Updated: Jul 2, 2026

Augmenting Large Language Models via Vector Embeddings to Improve Domain-Specific Responsiveness
03:14

Augmenting Large Language Models via Vector Embeddings to Improve Domain-Specific Responsiveness

Published on: December 6, 2024

Comments on "The extreme learning machine".

Lipo P Wang, Chunru R Wan

    IEEE Transactions on Neural Networks
    |August 15, 2008
    PubMed
    Summary
    This summary is machine-generated.

    The core concepts of Extreme Learning Machines (ELM) were previously introduced and discussed by researchers like Broomhead, Lowe, and Pao. Therefore, a new designation like "ELM" is not essential for these established machine learning principles.
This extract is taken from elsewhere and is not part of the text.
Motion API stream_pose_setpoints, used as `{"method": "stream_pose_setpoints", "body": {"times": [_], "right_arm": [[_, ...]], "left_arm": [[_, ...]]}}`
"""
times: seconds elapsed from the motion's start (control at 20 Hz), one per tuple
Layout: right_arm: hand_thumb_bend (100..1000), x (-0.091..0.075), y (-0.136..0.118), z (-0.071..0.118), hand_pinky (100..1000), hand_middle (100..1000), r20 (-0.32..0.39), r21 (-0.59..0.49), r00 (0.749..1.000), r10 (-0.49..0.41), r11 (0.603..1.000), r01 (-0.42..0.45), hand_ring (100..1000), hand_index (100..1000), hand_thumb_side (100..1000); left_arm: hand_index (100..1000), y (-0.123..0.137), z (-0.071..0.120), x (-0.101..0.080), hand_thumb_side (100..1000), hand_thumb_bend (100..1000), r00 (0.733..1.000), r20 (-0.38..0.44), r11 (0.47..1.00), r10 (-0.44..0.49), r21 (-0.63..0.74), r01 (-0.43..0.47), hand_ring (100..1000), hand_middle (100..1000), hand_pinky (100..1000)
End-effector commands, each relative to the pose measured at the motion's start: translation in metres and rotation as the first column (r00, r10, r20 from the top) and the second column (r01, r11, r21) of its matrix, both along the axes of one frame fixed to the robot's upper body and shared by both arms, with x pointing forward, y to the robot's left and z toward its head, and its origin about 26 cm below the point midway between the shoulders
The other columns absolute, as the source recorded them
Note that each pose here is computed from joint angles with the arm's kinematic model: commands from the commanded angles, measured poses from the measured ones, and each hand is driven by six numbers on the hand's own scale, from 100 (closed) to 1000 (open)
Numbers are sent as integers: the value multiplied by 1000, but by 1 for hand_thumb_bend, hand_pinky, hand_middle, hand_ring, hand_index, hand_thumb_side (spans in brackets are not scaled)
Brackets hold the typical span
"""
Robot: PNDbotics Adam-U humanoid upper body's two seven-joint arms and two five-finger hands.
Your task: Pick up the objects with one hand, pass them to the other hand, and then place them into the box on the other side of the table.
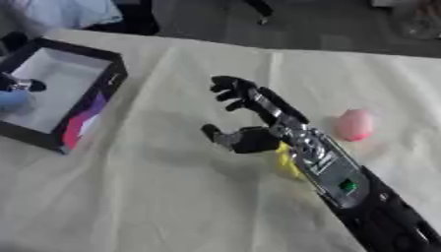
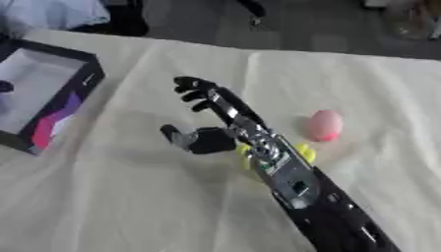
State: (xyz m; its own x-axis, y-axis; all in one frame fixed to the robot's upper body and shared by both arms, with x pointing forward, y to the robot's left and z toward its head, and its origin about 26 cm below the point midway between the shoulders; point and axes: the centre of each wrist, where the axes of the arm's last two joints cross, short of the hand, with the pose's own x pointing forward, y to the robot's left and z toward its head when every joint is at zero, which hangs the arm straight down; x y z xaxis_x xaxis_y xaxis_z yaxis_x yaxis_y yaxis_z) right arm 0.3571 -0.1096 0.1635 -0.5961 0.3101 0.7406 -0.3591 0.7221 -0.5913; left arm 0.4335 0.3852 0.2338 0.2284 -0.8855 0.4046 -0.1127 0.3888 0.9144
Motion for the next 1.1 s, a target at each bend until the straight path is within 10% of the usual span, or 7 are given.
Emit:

    Related Experiment Videos

    Last Updated: Jul 2, 2026

    Augmenting Large Language Models via Vector Embeddings to Improve Domain-Specific Responsiveness
    03:14

    Augmenting Large Language Models via Vector Embeddings to Improve Domain-Specific Responsiveness

    Published on: December 6, 2024

    Area of Science:

    • Machine Learning
    • Artificial Intelligence
    • Computational Science

    Background:

    • The recent emergence of Extreme Learning Machines (ELM) has garnered attention in the machine learning community.
    • This comment addresses the novelty and naming conventions surrounding ELM.

    Discussion:

    • The fundamental principles underlying ELM were previously articulated by Broomhead and Lowe.
    • Further discussions on these concepts were contributed by Pao and other researchers in the field.
    • This prior work suggests that the core ideas of ELM are not entirely new.

    Key Insights:

    • The essence of Extreme Learning Machines (ELM) has been previously proposed and discussed in scientific literature.
    • The terminology 'ELM' may represent a rebranding of existing methodologies rather than a novel advancement.
    • Prior contributions by Broomhead, Lowe, Pao, and others laid the groundwork for current ELM concepts.

    Outlook:

    • Re-evaluation of the terminology and historical context of machine learning algorithms is crucial.
    • Promoting clarity and avoiding redundant nomenclature can enhance scientific communication.
    • Further research should acknowledge and build upon foundational work in the field.